The fate of three tall trees on the edge of a playing field in Kingswood will be decided later this week. An oak, sycamore and horse chestnut lie on the northern end of the Lees Hill playing field, but block light from a south-facing adjacent garden.
The three trees were recently protected by a tree preservation order (TPO), placed by South Gloucestershire Council, after concerns that future owners of the garden would chop them down. But the current owners of the garden are now objecting to the new preservation order.
The TPO was made after a potential buyer of the garden contacted the council, saying they feared the three large trees would make it difficult to grow fruit and vegetables. The council’s development management committee will hear objections on Thursday, February 16.
A committee report said: “The member of the public asked if it were likely that permission would be granted to remove the trees. They were concerned about the lack of light and the ability to grow fruit and vegetables.

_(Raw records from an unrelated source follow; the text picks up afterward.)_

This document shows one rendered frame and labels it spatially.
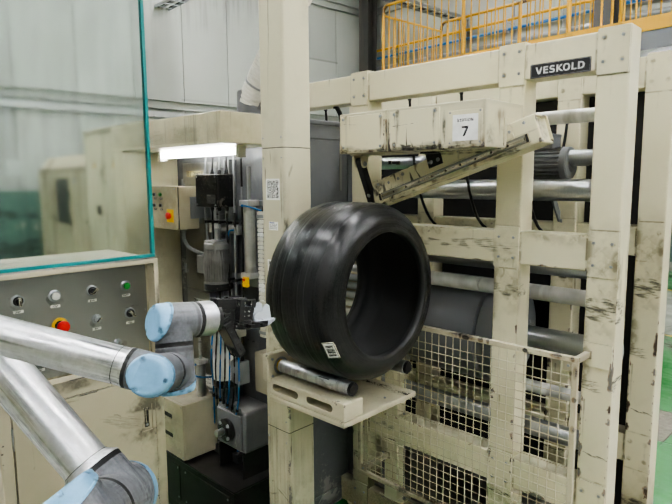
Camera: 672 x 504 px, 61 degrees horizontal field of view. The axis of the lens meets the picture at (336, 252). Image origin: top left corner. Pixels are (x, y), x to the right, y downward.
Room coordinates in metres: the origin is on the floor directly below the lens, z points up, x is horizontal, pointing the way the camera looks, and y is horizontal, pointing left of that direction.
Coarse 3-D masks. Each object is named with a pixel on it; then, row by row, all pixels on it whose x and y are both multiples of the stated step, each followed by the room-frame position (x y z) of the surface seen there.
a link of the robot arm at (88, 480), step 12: (72, 480) 1.09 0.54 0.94; (84, 480) 1.10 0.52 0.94; (96, 480) 1.12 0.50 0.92; (108, 480) 1.19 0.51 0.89; (60, 492) 1.07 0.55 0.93; (72, 492) 1.06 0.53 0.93; (84, 492) 1.08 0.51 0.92; (96, 492) 1.09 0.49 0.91; (108, 492) 1.13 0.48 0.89; (120, 492) 1.16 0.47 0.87
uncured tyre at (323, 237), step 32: (320, 224) 1.73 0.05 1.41; (352, 224) 1.70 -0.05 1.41; (384, 224) 1.77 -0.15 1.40; (288, 256) 1.71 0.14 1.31; (320, 256) 1.63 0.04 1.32; (352, 256) 1.66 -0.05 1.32; (384, 256) 2.12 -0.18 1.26; (416, 256) 1.91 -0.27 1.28; (288, 288) 1.67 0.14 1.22; (320, 288) 1.60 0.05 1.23; (384, 288) 2.12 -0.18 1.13; (416, 288) 2.03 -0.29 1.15; (288, 320) 1.68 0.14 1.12; (320, 320) 1.60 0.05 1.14; (352, 320) 2.07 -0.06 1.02; (384, 320) 2.07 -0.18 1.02; (416, 320) 1.90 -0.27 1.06; (288, 352) 1.77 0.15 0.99; (320, 352) 1.64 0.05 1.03; (352, 352) 1.66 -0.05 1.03; (384, 352) 1.94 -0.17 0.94
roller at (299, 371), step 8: (280, 360) 1.91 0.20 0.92; (280, 368) 1.89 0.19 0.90; (288, 368) 1.87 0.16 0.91; (296, 368) 1.85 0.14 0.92; (304, 368) 1.83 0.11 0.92; (312, 368) 1.83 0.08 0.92; (296, 376) 1.84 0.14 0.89; (304, 376) 1.81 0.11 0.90; (312, 376) 1.79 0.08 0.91; (320, 376) 1.77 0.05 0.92; (328, 376) 1.75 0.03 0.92; (336, 376) 1.74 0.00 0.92; (320, 384) 1.76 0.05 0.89; (328, 384) 1.73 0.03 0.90; (336, 384) 1.71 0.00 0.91; (344, 384) 1.69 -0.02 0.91; (352, 384) 1.68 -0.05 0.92; (344, 392) 1.69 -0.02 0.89; (352, 392) 1.68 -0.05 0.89
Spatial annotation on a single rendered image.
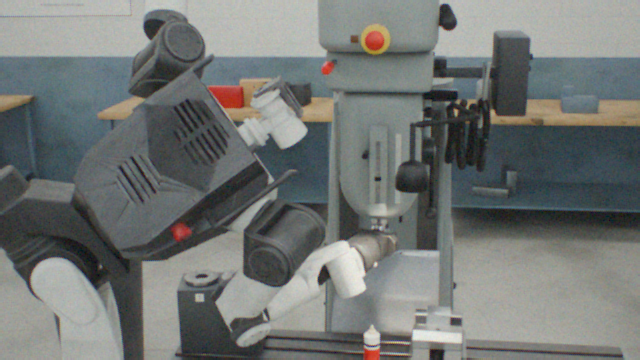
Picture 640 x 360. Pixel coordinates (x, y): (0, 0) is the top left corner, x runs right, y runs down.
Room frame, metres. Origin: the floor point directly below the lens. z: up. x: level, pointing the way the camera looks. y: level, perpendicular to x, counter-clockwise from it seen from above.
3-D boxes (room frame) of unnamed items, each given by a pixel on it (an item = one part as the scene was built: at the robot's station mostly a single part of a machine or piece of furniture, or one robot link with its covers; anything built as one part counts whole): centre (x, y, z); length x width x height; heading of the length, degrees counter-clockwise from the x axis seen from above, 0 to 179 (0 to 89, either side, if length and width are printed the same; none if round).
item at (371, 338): (1.75, -0.13, 0.96); 0.04 x 0.04 x 0.11
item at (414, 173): (1.56, -0.20, 1.47); 0.07 x 0.07 x 0.06
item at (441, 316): (1.77, -0.30, 1.01); 0.06 x 0.05 x 0.06; 80
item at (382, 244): (1.71, -0.11, 1.24); 0.13 x 0.12 x 0.10; 63
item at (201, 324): (1.87, 0.28, 1.00); 0.22 x 0.12 x 0.20; 92
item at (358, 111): (1.80, -0.15, 1.47); 0.21 x 0.19 x 0.32; 82
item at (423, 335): (1.72, -0.29, 0.99); 0.12 x 0.06 x 0.04; 80
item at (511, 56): (2.04, -0.53, 1.62); 0.20 x 0.09 x 0.21; 172
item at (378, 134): (1.69, -0.14, 1.45); 0.04 x 0.04 x 0.21; 82
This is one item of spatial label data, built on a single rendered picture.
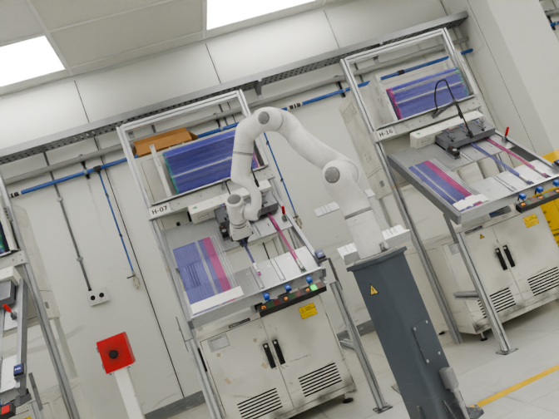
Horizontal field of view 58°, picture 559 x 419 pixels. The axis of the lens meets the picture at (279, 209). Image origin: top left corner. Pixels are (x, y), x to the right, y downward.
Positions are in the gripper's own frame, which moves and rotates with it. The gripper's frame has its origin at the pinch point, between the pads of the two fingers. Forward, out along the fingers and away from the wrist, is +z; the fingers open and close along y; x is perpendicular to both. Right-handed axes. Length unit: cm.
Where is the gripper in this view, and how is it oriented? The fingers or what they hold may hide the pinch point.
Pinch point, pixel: (243, 242)
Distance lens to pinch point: 254.4
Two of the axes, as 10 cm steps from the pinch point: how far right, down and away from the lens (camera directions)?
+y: -9.2, 3.3, -2.0
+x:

This is understandable as the garden is south-facing and the trees are on the southern boundary — therefore shading the area in question.”
After the potential buyer of the garden contacted the council in October last year, an arboricultural officer went to the playing field to inspect the three trees. Shortly after, the council made the TPO, and sent a copy to the current owners of the property, as the trees “provide amenity to the playing field, screening and wildlife habitat”.
The current owners then wrote back to the council, objecting to the order and saying any decision on the fate of the trees should rest with themselves or future owners. A TPO legally protects a tree from being chopped down, with a threat of a fine from £2,500 to £20,000. The development management committee will decide whether to keep or overturn the order.